What you should do:
Filter the records below for the word "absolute". Keep each line that has it.

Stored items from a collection
--- START ---

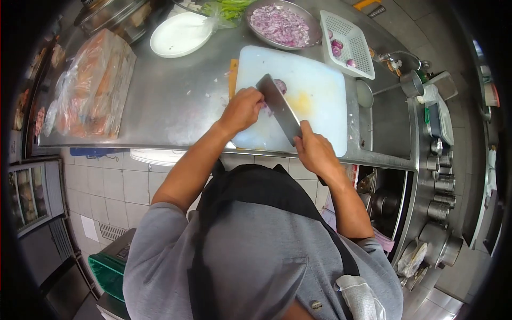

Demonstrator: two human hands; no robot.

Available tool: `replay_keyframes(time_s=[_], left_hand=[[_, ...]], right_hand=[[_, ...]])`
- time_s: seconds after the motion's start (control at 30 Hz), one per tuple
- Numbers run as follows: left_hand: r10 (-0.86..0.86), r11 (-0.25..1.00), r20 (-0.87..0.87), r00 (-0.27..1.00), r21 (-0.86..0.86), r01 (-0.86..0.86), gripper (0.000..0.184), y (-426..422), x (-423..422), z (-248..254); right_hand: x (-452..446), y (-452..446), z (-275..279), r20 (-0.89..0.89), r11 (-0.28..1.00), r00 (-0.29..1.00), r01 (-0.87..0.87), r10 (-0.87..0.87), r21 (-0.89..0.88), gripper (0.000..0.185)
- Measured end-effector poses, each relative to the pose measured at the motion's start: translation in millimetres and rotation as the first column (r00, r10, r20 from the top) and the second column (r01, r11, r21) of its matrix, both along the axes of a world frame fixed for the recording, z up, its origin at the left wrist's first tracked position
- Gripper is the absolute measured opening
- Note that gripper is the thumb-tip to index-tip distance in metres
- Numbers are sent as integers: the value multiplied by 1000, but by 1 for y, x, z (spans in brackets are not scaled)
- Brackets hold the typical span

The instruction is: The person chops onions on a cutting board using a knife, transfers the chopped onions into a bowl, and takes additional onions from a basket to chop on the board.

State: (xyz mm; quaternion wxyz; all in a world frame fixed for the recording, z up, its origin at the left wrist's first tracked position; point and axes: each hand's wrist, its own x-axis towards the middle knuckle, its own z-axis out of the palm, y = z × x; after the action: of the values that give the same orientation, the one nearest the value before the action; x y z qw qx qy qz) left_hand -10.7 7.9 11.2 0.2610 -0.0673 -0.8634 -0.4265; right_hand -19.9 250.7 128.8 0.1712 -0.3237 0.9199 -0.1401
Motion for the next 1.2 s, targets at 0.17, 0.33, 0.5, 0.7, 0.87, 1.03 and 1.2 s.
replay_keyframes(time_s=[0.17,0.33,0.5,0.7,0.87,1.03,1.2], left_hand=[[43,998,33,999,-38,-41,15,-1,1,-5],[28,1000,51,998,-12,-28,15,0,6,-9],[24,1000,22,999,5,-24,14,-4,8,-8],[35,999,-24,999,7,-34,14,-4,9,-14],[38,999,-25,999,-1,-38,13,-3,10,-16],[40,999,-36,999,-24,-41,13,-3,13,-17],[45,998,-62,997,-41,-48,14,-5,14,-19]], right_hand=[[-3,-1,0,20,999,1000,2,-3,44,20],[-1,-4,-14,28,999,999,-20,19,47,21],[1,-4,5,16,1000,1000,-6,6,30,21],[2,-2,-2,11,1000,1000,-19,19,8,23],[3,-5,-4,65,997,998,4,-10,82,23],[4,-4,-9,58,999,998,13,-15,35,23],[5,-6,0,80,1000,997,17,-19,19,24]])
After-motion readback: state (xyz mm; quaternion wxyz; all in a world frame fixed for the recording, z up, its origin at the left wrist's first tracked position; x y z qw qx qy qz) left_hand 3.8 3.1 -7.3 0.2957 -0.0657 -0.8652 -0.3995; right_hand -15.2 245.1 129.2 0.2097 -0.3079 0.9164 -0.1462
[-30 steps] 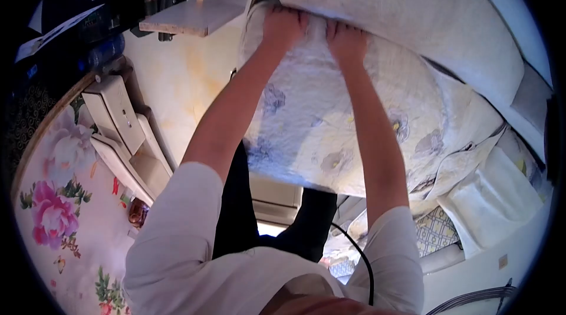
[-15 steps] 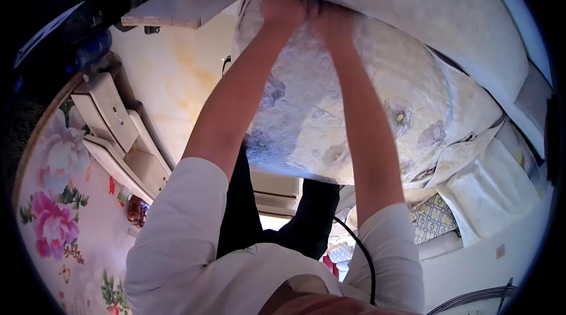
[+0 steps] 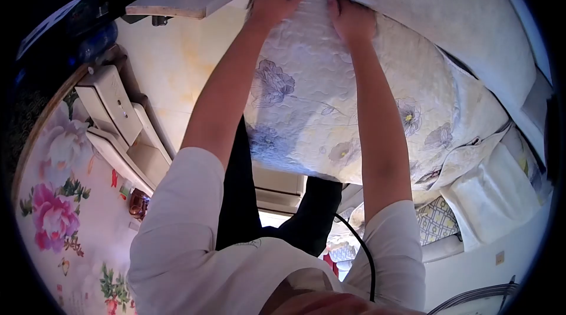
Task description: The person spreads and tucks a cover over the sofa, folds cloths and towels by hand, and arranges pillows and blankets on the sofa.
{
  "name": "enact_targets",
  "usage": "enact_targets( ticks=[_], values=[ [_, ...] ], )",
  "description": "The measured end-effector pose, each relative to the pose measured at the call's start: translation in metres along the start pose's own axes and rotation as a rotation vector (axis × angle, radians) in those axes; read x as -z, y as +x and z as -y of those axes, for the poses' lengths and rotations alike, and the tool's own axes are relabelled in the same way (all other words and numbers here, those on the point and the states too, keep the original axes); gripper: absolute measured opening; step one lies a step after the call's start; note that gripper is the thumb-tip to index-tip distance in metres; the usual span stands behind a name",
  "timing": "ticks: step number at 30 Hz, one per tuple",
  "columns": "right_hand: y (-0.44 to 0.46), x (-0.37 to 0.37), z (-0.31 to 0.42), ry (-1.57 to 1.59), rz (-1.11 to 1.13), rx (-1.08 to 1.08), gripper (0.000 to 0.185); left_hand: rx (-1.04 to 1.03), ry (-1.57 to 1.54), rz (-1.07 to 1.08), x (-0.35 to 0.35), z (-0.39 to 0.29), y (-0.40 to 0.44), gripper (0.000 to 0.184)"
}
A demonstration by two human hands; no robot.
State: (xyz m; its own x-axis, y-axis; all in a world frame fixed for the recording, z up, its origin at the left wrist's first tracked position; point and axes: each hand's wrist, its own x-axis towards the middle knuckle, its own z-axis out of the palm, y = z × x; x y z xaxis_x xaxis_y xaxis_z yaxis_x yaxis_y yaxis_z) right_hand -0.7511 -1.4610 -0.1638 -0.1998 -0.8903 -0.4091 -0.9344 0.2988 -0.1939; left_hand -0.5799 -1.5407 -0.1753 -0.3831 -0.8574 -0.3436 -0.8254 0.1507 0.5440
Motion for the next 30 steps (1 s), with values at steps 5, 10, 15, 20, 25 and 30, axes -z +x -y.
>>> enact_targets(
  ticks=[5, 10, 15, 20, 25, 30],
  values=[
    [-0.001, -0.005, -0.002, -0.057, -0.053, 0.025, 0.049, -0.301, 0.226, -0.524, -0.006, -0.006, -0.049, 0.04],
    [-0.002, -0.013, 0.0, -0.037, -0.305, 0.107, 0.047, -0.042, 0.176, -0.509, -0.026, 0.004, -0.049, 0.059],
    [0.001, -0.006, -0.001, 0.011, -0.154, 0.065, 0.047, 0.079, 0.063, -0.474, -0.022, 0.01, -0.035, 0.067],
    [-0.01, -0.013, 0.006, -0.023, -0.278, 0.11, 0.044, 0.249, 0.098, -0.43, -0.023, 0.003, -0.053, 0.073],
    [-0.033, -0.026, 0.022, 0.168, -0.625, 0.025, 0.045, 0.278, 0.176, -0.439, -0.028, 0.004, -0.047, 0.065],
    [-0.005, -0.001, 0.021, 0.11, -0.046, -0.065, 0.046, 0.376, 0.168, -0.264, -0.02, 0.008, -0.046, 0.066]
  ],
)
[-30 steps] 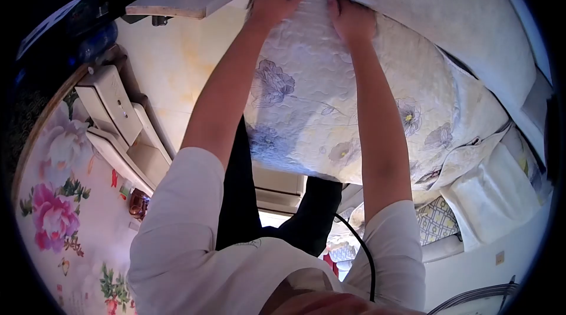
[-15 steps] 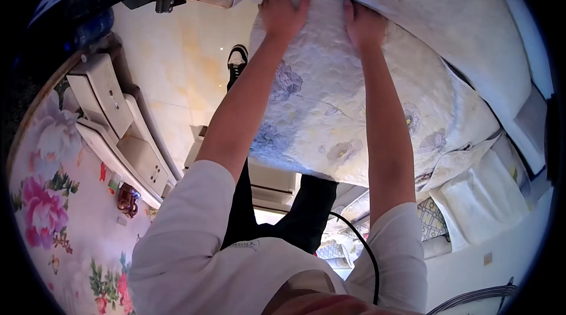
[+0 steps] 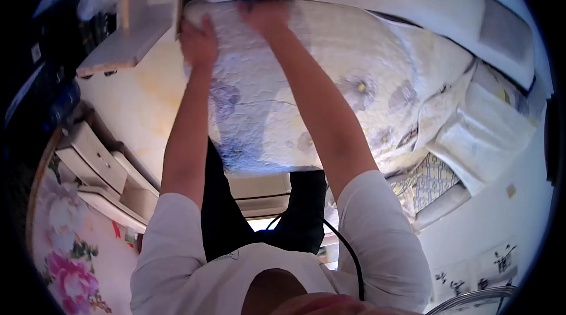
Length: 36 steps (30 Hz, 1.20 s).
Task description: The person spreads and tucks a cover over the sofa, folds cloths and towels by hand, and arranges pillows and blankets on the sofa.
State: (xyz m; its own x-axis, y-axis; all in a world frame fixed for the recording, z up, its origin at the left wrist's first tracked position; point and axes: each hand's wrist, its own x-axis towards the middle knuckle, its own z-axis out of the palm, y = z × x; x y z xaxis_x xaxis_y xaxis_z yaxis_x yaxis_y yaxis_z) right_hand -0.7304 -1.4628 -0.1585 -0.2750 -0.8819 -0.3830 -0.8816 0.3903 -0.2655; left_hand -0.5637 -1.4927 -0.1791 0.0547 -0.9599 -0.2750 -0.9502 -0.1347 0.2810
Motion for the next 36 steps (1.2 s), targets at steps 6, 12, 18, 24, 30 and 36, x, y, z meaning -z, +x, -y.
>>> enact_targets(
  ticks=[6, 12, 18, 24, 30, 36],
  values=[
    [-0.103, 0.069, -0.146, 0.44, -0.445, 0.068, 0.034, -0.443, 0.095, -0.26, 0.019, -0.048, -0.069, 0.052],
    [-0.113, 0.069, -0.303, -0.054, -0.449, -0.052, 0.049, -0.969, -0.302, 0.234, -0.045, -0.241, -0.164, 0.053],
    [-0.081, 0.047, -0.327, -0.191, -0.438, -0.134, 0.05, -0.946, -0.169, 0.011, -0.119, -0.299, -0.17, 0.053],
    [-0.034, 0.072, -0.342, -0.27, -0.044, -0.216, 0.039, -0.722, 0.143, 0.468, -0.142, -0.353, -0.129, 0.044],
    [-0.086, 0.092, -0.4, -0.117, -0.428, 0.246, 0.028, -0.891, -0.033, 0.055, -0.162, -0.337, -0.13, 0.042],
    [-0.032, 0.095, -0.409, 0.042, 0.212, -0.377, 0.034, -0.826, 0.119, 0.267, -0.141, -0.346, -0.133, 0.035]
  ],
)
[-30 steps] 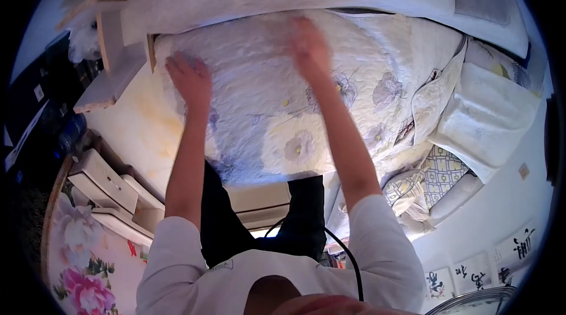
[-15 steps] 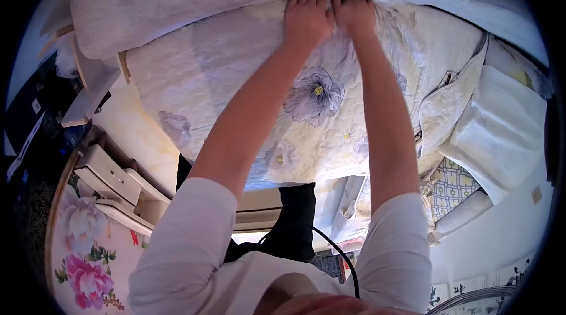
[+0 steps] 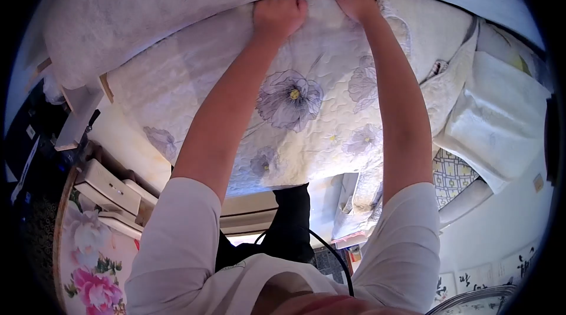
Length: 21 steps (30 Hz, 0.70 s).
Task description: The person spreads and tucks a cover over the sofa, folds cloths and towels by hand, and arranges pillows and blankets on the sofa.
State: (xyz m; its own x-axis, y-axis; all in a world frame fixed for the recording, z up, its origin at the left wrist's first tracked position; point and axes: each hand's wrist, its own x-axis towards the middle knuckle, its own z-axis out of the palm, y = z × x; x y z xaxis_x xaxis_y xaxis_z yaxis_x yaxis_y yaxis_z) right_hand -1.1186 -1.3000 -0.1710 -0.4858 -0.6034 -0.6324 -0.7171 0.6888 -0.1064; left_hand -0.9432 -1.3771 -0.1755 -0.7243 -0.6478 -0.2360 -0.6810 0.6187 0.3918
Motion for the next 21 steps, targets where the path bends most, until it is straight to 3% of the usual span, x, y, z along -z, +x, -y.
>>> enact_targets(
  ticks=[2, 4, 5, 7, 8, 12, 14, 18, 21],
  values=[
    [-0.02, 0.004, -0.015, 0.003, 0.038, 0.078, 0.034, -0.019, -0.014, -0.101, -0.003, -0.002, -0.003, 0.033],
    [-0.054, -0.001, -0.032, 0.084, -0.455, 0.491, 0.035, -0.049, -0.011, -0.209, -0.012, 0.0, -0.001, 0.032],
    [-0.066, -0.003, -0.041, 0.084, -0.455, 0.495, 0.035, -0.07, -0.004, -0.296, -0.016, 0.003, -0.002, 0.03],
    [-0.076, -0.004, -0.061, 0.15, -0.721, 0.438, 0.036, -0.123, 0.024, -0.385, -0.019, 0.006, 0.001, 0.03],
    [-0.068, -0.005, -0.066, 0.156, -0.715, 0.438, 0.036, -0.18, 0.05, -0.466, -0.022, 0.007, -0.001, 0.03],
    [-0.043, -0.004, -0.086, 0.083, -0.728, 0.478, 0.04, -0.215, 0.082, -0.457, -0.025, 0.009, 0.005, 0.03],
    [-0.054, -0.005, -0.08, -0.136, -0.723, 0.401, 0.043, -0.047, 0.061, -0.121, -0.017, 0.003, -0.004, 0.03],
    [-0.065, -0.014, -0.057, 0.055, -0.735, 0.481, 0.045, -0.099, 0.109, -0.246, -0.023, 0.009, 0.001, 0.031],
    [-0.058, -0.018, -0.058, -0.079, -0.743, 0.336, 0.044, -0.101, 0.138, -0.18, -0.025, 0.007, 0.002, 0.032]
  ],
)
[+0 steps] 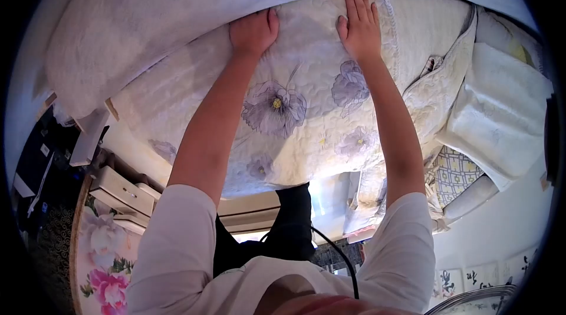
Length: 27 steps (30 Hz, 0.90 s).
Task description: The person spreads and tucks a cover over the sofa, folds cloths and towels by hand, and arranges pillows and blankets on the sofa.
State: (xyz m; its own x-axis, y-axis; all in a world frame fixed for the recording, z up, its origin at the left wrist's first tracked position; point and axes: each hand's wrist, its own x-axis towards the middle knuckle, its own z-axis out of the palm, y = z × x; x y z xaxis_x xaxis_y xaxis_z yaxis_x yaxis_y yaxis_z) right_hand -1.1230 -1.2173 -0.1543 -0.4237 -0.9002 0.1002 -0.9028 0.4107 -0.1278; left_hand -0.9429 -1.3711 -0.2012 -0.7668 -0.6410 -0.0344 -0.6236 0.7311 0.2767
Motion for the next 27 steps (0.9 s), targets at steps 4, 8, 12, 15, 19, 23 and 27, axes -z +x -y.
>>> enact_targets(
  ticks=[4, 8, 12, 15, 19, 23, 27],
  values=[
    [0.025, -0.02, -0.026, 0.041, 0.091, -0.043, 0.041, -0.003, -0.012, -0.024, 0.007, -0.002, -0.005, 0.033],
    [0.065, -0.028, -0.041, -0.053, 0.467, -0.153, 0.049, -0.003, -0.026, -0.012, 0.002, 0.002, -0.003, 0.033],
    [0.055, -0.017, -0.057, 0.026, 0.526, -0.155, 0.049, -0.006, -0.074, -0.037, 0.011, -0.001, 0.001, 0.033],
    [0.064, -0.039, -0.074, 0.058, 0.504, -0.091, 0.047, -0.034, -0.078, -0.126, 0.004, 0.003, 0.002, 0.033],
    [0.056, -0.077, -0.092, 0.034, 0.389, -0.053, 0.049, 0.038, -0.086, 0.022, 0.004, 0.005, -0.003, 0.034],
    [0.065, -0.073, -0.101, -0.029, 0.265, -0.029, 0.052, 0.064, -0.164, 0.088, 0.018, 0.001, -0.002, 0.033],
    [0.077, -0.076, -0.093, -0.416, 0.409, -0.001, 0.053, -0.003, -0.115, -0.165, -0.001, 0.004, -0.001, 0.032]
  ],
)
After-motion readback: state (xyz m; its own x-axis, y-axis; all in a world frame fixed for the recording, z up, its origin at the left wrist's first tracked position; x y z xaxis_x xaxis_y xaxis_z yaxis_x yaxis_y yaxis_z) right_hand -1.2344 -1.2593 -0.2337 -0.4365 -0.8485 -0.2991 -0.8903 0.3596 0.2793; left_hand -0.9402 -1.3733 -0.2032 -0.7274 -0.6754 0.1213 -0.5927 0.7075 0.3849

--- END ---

Exercise solution:
- Gripper is the absolute measured opening
  "description": "The measured end-effector pose, each relative to the pose measured at the call's start: translation in metres along the start pose's own axes and rotation as a rotation vector (axis × angle, radians) in those axes; read x as -z, y as +x and z as -y of those axes, for the poses' lengths and rotations alike, and the tool's own axes are relabelled in the same way (all other words and numbers here, those on the point and the states too, keep the original axes); gripper: absolute measured opening; step one lies a step after the call's start; note that gripper is the thumb-tip to index-tip distance in metres; the usual span stands behind a name",

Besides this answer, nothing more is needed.